VIRGIL WAS in the shower, tired but feeling pretty good, the best he’d felt since Bunton had whacked him. He was washing his hair, taking care with the bruise behind his ear.

Whatever Mai had done, it had worked. He turned the heat up, let the water flow over his neck, did the second wash… and his cell phone went, and he said, “Shit,” and almost simultaneously thought, Mai? and he dripped shampoo all over the bathroom and half the motel room going after it.

The caller ID said, “Bureau of Criminal…”

“Yeah? Flowers.”

“Dan Shaver. I got the duty tonight.” Shaver worked with the BCA. “You looking for a guy named Ray Bunton?”

“Yes. You find him?”

“No-but he’s calling you,” Shaver said. “He wanted your cell phone-I didn’t give it to him, told him to call back. He said he’s moving, but he’ll call from somewhere else. Doesn’t have a cell. Anyway… should I give him your number?”

“Yes. Absolutely. Did he say when he’d call?”

“He said he’d call me back in fifteen minutes,” Shaver said. “That was two or three minutes ago. He said he had to drive to another phone.”

VIRGIL JUMPED BACK in the shower, rinsed off, brushed his teeth, got dressed, stared at the phone. More than fifteen minutes: then the phone rang, and he looked at the caller ID: “Number Not Available.”

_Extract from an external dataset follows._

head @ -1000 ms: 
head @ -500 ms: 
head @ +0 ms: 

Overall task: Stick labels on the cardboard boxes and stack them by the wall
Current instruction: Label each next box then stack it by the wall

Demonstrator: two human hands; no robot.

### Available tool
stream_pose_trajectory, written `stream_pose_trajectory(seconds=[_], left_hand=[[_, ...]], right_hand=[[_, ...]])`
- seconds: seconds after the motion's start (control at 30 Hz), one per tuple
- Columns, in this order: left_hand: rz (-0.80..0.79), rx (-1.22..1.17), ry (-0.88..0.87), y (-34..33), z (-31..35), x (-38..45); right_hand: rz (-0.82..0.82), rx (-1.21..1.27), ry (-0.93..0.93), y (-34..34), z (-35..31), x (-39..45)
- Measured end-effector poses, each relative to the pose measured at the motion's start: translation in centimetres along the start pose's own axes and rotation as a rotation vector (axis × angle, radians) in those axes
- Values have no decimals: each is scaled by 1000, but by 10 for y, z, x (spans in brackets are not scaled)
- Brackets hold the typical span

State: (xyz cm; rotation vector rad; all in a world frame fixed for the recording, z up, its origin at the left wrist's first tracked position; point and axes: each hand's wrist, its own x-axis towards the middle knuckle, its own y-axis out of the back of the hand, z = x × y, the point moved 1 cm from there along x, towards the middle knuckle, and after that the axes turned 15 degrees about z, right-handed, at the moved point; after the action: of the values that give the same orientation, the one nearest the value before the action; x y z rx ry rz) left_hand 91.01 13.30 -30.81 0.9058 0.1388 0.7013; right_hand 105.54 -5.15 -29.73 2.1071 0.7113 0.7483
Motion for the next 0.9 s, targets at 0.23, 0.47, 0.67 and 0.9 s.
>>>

He clicked it: “Virgil Flowers.”

“Flowers?” An old man’s voice, harsh with nicotine.

“This is Virgil. Is this Ray?”

“Yeah. Listen, man, some really heavy shit is going down,” Bunton said; slang from the sixties.

“That’s what I want to talk to you about, Ray,” Virgil said.

“Fuck that. I don’t know what’s happening, and neither do you. I’m digging a hole. Anyway, what happened is, two guys got shot up at the rest stop on I-35. The one up past North Branch. The one on the side going north. Maybe… half hour ago. I was there, but I didn’t have nothing to do with it. Some motherfucker come out of the woods with a fuckin’ silenced pistol and started mowing people down… Jesus Christ, it’s like some kind of acid flashback…” And he made a huh-huh-huh sound as if he’d started trying to weep but couldn’t get it done.

“Ray, Ray, stay with me, man. Two guys shot. Are they dead?” Virgil asked.